**WHAT TO DO:** Below are some entries; report how many of their lines contain the word "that", giving nothing besides the number.

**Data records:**
• • • • •
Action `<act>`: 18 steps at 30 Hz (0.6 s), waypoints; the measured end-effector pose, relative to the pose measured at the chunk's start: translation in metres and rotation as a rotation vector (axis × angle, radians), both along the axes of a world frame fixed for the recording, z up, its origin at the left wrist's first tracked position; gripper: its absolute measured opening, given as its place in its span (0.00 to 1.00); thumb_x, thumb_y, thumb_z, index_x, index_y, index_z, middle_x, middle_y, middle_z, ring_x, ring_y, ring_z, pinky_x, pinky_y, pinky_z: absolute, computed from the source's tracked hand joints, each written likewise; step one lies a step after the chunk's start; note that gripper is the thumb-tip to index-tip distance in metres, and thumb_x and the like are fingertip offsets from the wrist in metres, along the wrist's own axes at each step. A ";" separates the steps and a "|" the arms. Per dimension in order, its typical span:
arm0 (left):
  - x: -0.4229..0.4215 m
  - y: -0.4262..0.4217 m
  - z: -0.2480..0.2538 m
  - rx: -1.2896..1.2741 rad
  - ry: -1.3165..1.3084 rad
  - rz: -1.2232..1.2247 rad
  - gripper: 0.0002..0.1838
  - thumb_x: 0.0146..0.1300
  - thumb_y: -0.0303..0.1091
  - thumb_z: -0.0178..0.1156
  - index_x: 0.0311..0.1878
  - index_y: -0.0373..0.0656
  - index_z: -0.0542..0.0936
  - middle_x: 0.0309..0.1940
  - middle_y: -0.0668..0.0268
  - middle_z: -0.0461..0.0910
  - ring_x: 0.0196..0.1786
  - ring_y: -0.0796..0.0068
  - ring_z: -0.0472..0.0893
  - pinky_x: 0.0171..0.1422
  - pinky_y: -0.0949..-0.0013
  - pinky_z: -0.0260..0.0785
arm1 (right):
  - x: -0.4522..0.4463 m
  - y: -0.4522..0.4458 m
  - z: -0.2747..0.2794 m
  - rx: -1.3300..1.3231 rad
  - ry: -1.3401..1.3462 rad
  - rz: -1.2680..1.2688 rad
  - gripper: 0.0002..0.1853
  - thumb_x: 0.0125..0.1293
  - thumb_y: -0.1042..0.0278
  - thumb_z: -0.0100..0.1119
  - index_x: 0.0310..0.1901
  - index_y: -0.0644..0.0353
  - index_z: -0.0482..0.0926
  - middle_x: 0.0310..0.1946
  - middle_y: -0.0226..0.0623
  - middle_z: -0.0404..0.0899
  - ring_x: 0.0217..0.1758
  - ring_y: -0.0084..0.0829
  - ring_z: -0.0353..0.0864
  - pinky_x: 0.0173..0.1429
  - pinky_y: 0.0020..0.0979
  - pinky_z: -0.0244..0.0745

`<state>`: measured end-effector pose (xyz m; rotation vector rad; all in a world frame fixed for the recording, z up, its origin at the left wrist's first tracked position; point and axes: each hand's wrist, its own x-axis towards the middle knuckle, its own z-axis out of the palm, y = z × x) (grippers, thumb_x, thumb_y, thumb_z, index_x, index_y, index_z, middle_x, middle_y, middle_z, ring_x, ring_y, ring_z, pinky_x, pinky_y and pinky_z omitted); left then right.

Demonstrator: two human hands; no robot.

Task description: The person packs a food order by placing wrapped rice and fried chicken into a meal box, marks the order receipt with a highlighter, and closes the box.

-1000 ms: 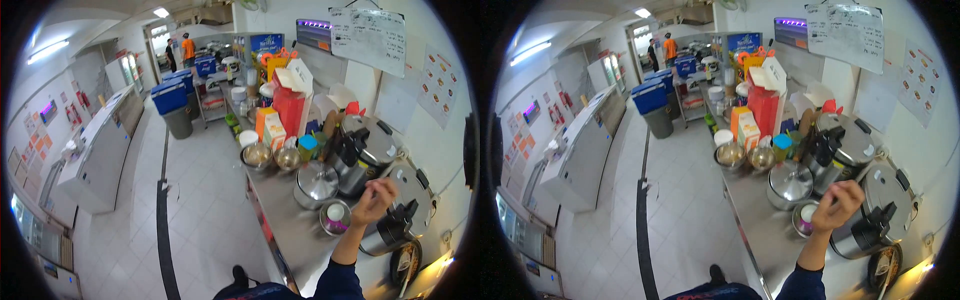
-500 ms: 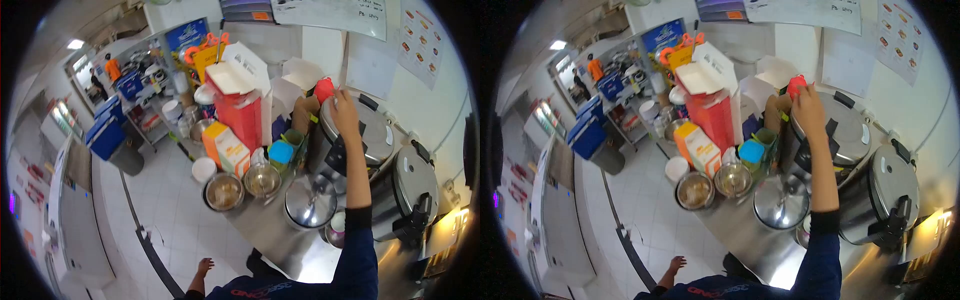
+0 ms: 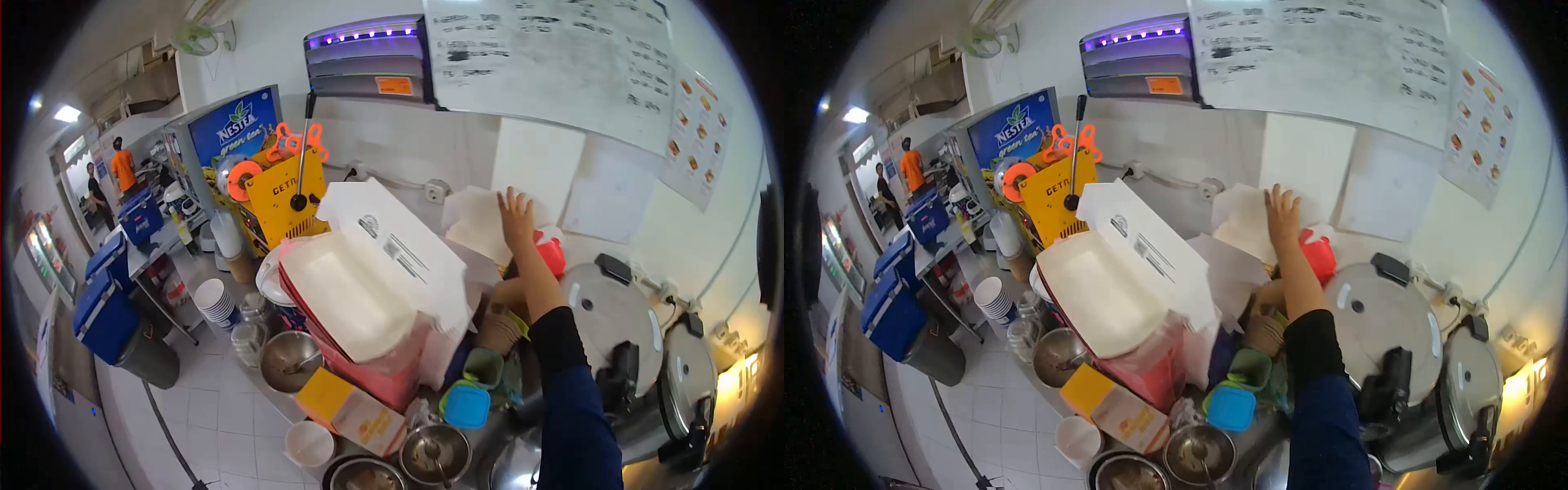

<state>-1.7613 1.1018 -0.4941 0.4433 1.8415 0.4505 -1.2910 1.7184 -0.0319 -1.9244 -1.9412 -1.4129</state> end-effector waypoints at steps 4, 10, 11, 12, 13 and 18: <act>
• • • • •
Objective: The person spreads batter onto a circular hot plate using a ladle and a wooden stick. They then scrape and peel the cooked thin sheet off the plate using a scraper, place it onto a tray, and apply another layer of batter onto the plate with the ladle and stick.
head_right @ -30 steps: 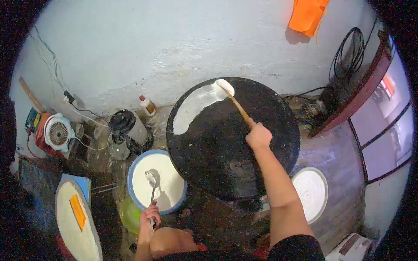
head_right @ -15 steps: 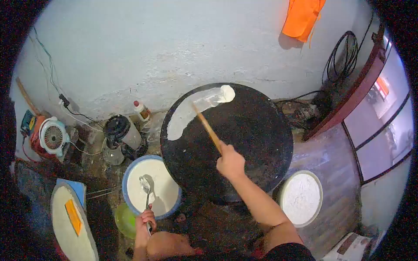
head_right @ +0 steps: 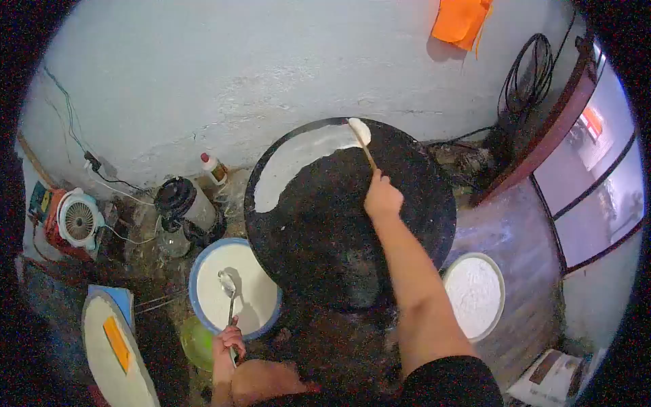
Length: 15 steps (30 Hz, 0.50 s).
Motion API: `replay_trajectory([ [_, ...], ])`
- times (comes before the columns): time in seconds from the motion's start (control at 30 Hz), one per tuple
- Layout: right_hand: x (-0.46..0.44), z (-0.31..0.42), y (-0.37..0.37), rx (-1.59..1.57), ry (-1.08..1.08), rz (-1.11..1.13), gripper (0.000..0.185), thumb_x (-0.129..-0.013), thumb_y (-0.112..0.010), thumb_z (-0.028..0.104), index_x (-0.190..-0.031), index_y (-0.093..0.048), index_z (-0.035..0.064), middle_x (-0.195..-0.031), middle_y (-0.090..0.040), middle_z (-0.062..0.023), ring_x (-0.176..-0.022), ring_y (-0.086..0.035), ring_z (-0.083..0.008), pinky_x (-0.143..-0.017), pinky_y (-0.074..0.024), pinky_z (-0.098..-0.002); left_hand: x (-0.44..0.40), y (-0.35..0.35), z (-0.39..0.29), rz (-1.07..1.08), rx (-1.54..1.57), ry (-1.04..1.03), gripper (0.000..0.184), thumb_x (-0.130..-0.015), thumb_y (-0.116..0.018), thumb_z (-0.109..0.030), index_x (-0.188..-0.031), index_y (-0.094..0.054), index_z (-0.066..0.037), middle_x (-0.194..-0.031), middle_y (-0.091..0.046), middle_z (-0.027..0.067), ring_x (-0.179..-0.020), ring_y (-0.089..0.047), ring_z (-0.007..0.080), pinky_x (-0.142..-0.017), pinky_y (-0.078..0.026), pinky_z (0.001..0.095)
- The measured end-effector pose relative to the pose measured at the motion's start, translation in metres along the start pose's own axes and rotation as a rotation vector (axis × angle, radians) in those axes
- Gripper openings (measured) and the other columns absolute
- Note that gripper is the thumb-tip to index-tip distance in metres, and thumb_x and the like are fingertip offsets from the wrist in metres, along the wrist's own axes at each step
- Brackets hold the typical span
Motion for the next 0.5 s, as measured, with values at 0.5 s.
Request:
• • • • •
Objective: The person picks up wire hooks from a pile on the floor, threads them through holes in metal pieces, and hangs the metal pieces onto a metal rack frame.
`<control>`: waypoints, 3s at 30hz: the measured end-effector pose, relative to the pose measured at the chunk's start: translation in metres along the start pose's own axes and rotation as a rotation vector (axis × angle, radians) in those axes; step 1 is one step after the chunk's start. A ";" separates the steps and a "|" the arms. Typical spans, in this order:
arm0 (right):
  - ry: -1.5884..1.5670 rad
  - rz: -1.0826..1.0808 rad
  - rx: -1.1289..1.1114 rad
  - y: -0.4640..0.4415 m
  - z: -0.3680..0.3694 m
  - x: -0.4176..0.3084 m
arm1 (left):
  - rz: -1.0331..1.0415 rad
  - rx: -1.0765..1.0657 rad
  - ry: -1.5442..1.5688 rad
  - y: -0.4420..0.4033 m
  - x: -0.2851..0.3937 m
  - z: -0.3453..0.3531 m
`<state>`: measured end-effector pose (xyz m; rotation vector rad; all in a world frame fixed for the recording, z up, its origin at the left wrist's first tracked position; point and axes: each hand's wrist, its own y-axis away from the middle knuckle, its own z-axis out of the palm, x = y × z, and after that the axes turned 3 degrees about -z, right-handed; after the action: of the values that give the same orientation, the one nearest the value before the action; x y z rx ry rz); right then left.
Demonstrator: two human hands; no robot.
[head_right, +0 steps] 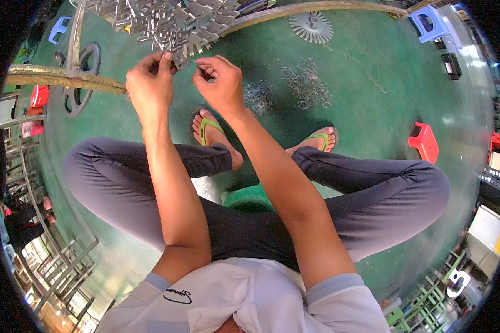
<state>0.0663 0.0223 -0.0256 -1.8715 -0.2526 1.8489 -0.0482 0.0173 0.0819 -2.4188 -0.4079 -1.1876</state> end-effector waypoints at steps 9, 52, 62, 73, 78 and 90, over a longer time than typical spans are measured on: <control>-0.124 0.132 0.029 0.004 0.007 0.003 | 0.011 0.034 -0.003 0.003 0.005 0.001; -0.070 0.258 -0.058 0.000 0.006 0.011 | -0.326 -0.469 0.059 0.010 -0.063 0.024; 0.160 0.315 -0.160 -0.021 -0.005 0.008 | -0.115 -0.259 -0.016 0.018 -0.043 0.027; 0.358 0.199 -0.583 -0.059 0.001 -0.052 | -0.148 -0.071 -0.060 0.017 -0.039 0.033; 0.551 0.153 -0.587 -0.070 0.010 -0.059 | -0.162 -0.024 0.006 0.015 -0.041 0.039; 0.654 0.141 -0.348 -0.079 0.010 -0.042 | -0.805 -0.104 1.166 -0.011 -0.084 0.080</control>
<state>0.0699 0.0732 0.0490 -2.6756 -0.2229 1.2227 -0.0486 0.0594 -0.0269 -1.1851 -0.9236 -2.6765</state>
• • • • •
**COMPLETED EXERCISE:** 3